Starting in August, Android app developers will have to adhere to a new method of distributing apps on the Google Play Store. O Android App Bundle (AAB), as it was called, should decrease the size of the installation file and the space occupied by the application on the operating system. But the move also raises security concerns.
What is Android App Bundle?
By default, Android apps are distributed via APK files. A file of this type contains not only the app’s binaries but also all the resources it needs to run, including images, XML files, and a manifest (a file that describes essential app information).
By concentrating all the features that make the app functional, APK files can be downloaded to install apps on Android that are not available on Google Play Store (or other stores).
But there is a problem: not rarely, APK files are “bloated”. Android is present in devices with different screen sizes, with different types of processors, with different camera sensors and so on. There are so many possible hardware combinations that APK files need to contain features for the app to be compatible with all of them.
That’s where the Android App Bundle format comes into the picture. Introduced in 2018, the standard makes the installation procedure of an application download from the Google Play Store (or other compatible store) only the resources necessary to run it on a given device.
If your phone has a 6-inch screen and is set to Brazilian Portuguese, for example, the AAB file may not include features to support 5-inch screens and other language packs.
This is a hypothetical example. The features that will be downloaded with each install may vary from app to app. But overall, AAB is expected to bring two benefits: it decreases the storage space occupied by the app; reduce the size of the installation file, a feature especially important for those downloading apps from mobile networks.
So what’s the problem with AAB?
Decreasing application installation size is a really important benefit. Despite this, the Android App Bundle causes some concerns. Chief among them is Google’s likely increased control of the Android app ecosystem.
It is necessary for the app store to take charge of analyzing each download request in order to deliver only the packages needed for each device. Google has the infrastructure for this work, but alternative stores may not have the same flexibility.
In practice, the infrastructure limitation can make AAB a technology exclusive to the Google Play Store, despite the standard being open source.

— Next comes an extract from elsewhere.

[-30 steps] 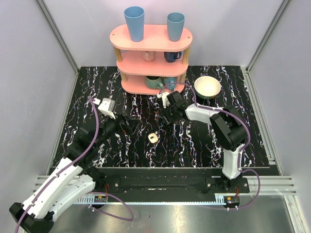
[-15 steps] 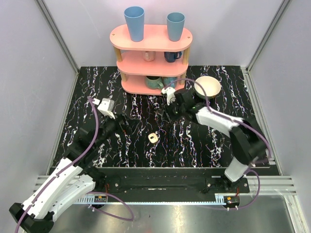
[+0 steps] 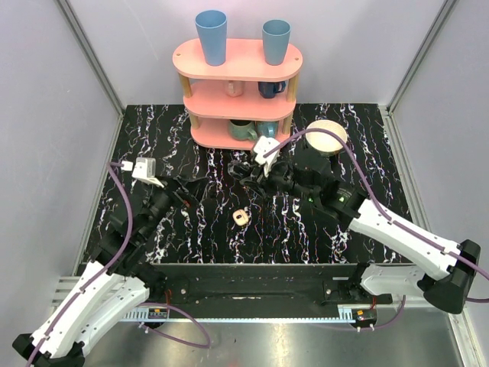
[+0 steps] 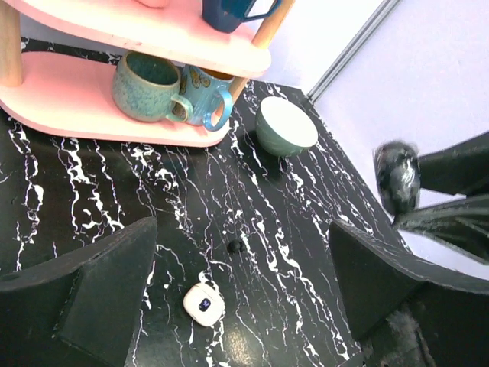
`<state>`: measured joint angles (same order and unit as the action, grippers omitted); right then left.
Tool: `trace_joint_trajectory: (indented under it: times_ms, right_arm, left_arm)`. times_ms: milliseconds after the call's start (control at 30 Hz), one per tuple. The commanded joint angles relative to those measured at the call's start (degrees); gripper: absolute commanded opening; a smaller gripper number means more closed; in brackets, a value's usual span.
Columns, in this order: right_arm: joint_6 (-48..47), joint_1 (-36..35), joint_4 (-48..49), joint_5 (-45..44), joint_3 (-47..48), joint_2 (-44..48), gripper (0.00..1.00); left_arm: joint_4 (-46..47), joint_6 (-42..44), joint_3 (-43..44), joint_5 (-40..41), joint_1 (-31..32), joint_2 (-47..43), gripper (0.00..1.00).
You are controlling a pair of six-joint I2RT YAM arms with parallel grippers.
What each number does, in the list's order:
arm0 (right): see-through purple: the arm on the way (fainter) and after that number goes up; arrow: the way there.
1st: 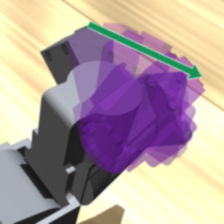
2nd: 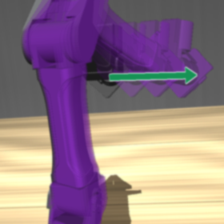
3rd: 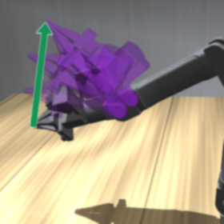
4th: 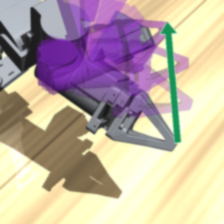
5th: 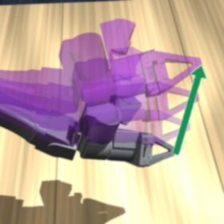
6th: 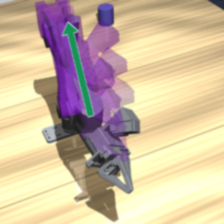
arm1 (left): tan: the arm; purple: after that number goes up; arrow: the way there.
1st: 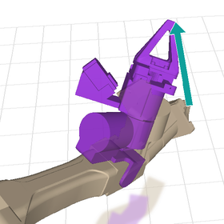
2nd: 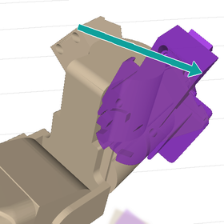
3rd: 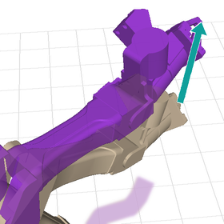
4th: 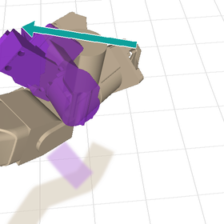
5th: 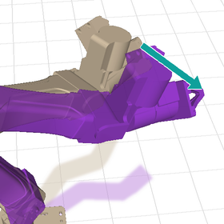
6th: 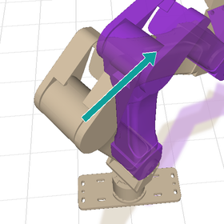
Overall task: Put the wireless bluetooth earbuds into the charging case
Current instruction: Pass from the right arm to the left
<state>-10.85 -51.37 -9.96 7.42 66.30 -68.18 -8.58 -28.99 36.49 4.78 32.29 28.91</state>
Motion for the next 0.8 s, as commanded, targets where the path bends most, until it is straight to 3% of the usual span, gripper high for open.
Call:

But security concerns are the most important. Every app installed via APK has a digital signature owned by the developer. When a new version of the software is released, the signature is checked to ensure that the app is not being replaced by a fake app developed by a third party. This is one of the reasons why the subscription is so important.
But in AAB, the “assembly” of the app is done in the clouds — on the Play Store servers, if we limit ourselves to Google. This requires that the developer’s signature keys also reside in the clouds. In practice, it’s as if the app subscription were transferred to the store.
It is a mechanism called Google Play App Signing that further increases the company’s control over applications. One of the problems with this approach is that if the store’s infrastructure is compromised in any way, third parties can gain access to the developers’ keys and thus distribute malicious updates.
There is also concern that certain features of the apps are modified by the store without the developer noticing.
AAB applies to new apps
Google has already reacted to these concerns. The company has made it clear, for example, that Play App Signing keys will be stored in the same infrastructure that protects the company’s own keys.
In addition, Google will make available an optional “code transparency” feature that will allow developers to verify that hashes in the code of downloaded apps match what hashes they have.
Anyway, the move to the Android App Bundle will be gradual. The process starts in August, but only for new apps. At least initially, migrating existing apps to the new format will be optional.
With information: XDA Developers, Ars Technica.